Il punto è l’integrazione: «L’Italia è un Paese occidentale, che dà la possibilità di vivere, andare a scuola, avere una famiglia e tutti i diritti di base. Ma cosa intendiamo per accoglienza e integrazione? Parliamo sempre di diritti, mai di doveri. Quelli che vengono in Italia da adulti non vanno a scuola, imparano un lavoro e una lingua per lavorare, ma non hanno la possibilità di studiare e capire i doveri sociali del cittadino. Si basa tutto su ciò che può essere garantito. E spesso crediamo che dare la cittadinanza a una persona significhi “dare diritti”. Ma dobbiamo intenderci, per molti cittadinanza è solo un pezzo di carta. Moltissimi, dopo aver ottenuto questo “diritto” non si vedono più. Li ritrovi in altri Paesi». «Altri arrivano al giuramento e sono neanche in grado di leggere una frase sul giuramento. Lo vedono come una cosa garantita, burocratica».

«Io - dice al contrario - sono contro questo referendum perché penso al contrario che sia importante valorizzare la cittadinanza, lo status di cittadino italiano. Io sono contro il quesito perché facilita, e per le cose che vedo, l’Italia sta diventando e diventerà sempre più un territorio di passaggio, dove vieni, ottieni un permesso e poi prosegui. Invece di dimezzare i tempi, dovremmo intensificare il percorso sulla conoscenza della storia e della cultura italiana. Non solo parlare italiano, ma capire in quale Paese viviamo e su cosa sta lavorando e andando avanti. L’Italia non può essere vista come un bancomat. Se qualcuno si è preso la briga di lasciare il Paese d’origine e venire qui, un motivo ci sarà. E non può essere solo quello economico, senza neanche conoscere i diritti e i doveri, il valore della democrazia, il valore della libertà di parola».

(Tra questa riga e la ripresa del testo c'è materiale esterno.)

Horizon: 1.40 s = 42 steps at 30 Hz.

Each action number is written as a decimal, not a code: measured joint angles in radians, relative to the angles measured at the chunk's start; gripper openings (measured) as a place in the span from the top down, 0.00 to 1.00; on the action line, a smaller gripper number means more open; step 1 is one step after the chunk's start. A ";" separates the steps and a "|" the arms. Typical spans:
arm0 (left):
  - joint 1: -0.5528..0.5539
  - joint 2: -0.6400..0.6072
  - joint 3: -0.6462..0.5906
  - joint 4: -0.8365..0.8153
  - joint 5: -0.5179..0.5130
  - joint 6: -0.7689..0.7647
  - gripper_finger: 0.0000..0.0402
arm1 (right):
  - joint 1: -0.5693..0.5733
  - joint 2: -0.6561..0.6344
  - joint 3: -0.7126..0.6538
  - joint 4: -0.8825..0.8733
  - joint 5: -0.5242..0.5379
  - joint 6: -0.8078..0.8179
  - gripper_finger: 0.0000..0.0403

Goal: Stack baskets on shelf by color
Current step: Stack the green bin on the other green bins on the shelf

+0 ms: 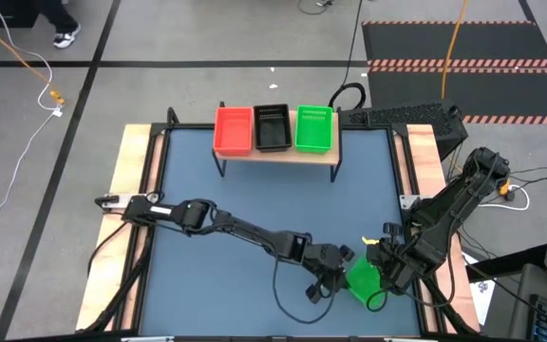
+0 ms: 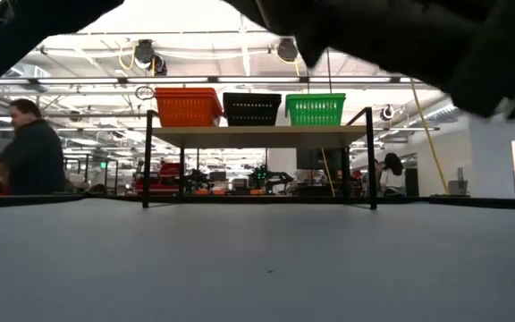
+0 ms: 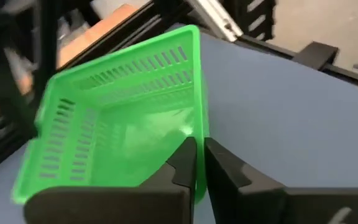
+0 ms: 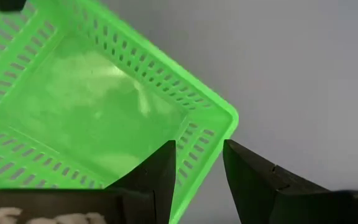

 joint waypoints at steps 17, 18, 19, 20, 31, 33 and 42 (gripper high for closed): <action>0.000 -0.340 0.000 -0.565 -0.459 -0.111 0.93 | 0.000 0.000 -0.004 -0.007 0.055 -0.018 0.68; 0.000 -0.355 0.000 -0.582 -0.479 -0.111 0.93 | 0.000 0.000 -0.006 -0.006 0.055 -0.019 0.68; 0.000 -0.372 0.000 -0.591 -0.503 -0.111 0.94 | 0.000 0.000 -0.009 -0.005 0.055 -0.019 0.68; 0.000 -0.390 0.000 -0.612 -0.531 -0.110 0.95 | 0.000 0.000 -0.012 -0.004 0.055 -0.019 0.68; 0.071 -0.474 0.000 -0.666 -0.716 -0.118 0.92 | 0.000 0.000 -0.055 0.005 0.055 -0.015 0.68; 0.086 -0.481 0.000 -0.679 -0.735 -0.119 0.92 | 0.000 0.000 -0.058 0.005 0.053 -0.008 0.68; 0.140 -0.484 0.000 -0.668 -0.740 -0.064 0.98 | 0.025 0.000 -0.058 0.005 0.052 0.009 0.68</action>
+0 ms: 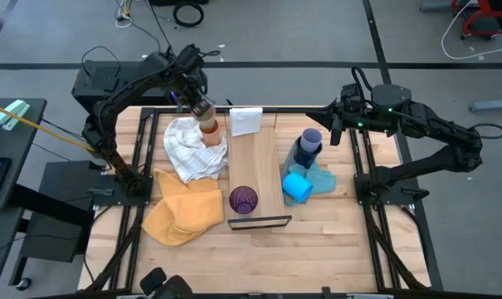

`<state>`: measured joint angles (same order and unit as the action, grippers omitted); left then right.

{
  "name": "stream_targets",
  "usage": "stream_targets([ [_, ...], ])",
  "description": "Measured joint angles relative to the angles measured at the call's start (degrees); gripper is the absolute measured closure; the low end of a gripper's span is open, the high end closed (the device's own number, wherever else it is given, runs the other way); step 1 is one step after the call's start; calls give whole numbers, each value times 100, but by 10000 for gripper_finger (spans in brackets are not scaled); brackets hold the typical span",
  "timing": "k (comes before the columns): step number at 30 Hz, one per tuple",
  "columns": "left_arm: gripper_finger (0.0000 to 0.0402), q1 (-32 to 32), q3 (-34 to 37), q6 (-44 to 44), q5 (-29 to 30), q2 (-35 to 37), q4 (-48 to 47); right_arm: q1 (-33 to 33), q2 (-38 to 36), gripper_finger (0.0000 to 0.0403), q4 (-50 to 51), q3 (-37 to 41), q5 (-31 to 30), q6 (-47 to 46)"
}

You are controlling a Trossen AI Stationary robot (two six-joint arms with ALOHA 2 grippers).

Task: Stack small to large cups/mugs on shelf
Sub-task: Put the brown cup on the shelf

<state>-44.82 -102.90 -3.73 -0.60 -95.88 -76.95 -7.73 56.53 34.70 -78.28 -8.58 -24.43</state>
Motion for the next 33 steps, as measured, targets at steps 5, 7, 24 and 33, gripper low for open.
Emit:
stream_targets([
  [5, 391, -1, -700, 1, 29, 2, -160, 0, -2, 388, 0, -1, 0, -1],
  [7, 391, 0, -1037, 2, 37, 2, -313, 0, 0, 388, 0, 0, 0, 0],
  [24, 391, 2005, -2420, 769, 681, -31, -1049, 0, 0, 388, 0, 0, 0, 59],
  [33, 391, 2930, -2425, 1539, 811, -240, -657, -1, 0, 388, 10, 0, 0, 59],
])
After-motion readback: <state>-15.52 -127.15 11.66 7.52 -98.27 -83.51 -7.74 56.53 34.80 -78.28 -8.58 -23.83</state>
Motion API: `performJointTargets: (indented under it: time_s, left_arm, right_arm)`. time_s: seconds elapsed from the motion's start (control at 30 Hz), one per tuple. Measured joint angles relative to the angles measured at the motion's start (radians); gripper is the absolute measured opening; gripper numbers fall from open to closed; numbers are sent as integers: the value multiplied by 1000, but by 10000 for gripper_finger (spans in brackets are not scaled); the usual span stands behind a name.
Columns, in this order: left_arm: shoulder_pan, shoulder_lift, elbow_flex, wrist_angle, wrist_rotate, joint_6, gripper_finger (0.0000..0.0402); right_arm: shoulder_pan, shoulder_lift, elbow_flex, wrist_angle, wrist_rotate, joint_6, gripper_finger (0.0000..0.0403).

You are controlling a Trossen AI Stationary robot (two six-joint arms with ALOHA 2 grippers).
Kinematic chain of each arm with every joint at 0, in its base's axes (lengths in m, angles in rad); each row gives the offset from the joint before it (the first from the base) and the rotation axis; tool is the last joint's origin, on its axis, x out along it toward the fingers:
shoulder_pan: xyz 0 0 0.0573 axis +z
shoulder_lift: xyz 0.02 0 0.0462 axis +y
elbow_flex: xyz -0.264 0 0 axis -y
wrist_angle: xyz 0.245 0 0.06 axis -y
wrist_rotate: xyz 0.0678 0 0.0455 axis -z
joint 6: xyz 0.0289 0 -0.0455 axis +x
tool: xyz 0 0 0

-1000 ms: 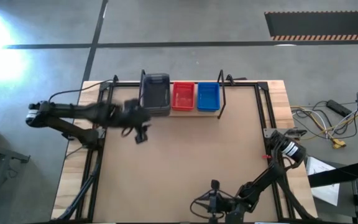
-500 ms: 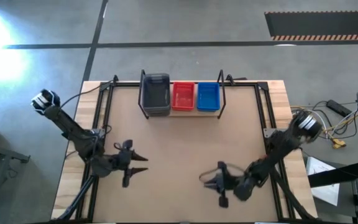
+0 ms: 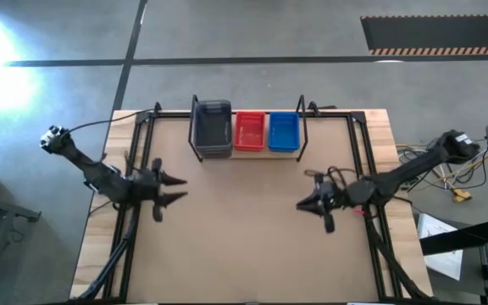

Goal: Stack baskets on shelf by color
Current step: Return to Home Position

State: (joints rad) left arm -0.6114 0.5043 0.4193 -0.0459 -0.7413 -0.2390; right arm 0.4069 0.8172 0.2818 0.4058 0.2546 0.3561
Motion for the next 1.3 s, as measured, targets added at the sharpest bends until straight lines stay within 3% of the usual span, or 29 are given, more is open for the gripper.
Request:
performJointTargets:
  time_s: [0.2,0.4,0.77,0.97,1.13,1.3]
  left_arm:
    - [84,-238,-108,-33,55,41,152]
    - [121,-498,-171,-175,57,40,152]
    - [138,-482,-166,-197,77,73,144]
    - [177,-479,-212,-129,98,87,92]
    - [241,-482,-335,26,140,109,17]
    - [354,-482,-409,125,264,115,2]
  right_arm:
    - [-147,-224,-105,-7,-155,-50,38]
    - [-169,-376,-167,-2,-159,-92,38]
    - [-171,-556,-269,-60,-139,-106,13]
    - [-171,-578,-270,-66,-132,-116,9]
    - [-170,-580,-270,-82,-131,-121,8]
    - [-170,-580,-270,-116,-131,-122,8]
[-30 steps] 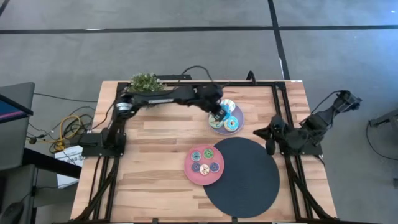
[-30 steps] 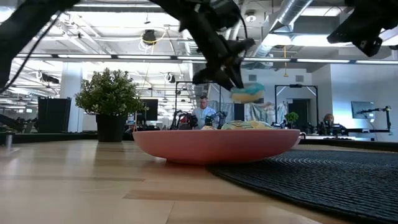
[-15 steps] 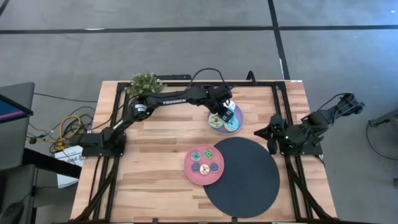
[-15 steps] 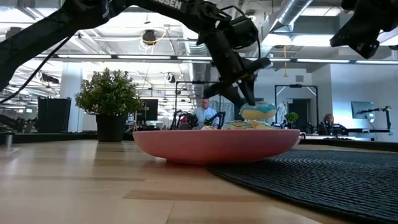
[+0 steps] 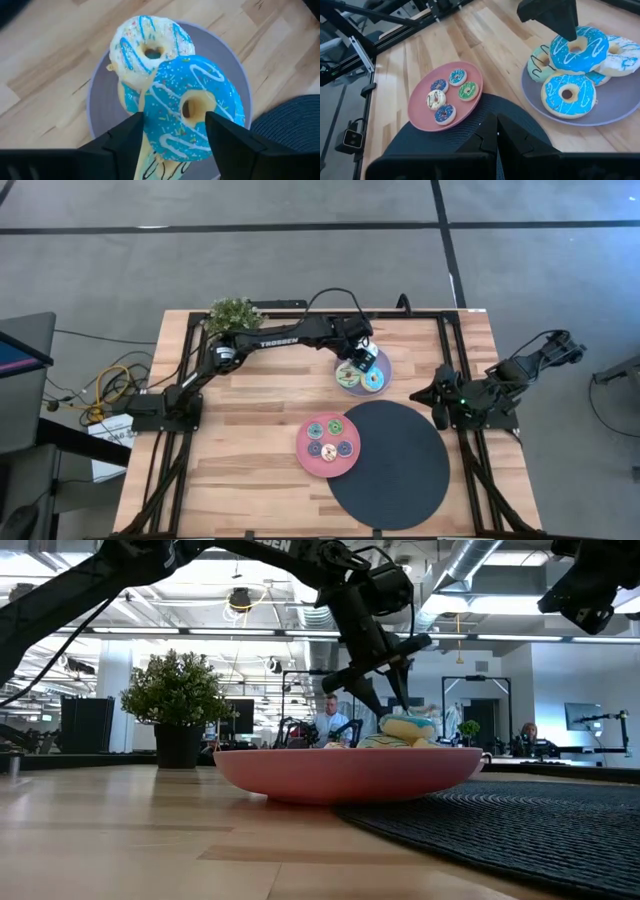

«E la mia - assicura - non è la storia di chi arriva prima e vuole chiudere a chi arriva dopo. Al contrario. Ma bisogna valorizzare la cittadinanza, l’impegno sociale, culturale, e chi dà un contributo. Anche le associazioni di volontariato spesso sono viste come enti che erogano, ma quanti pensano che siano realtà da sostenere e aiutare?».
«In Italia si pensa che la sinistra sia quella che è per gli stranieri, per i loro “diritti”. Questa è la auto-proclamazione di una sinistra che si sente paladina di diritti e integrazione. Ma tanti stranieri si sentono approvati in tutto, credono per esempio che avere una mentalità patriarcale sia normale, consentito anche in Italia. Se il messaggio è: “Quel che fai è giusto per definizione”, si autorizza anche ciò che va contro i valore costituzionali. In nome dell’integrazione, tutto viene concesso. Lo straniero va sempre bene, non deve sforzarsi, anzi è l’Italia che si adatta a lui.

Ecco l’ideologia che non capisco e non approvo, di chi si fa portatore autoproclamato dell’integrazione e bolla come “razzista” gli altri. Ecco, questo quesito è l’ennesimo cavallo di troia che questa ideologia di sinistra vuole introdurre».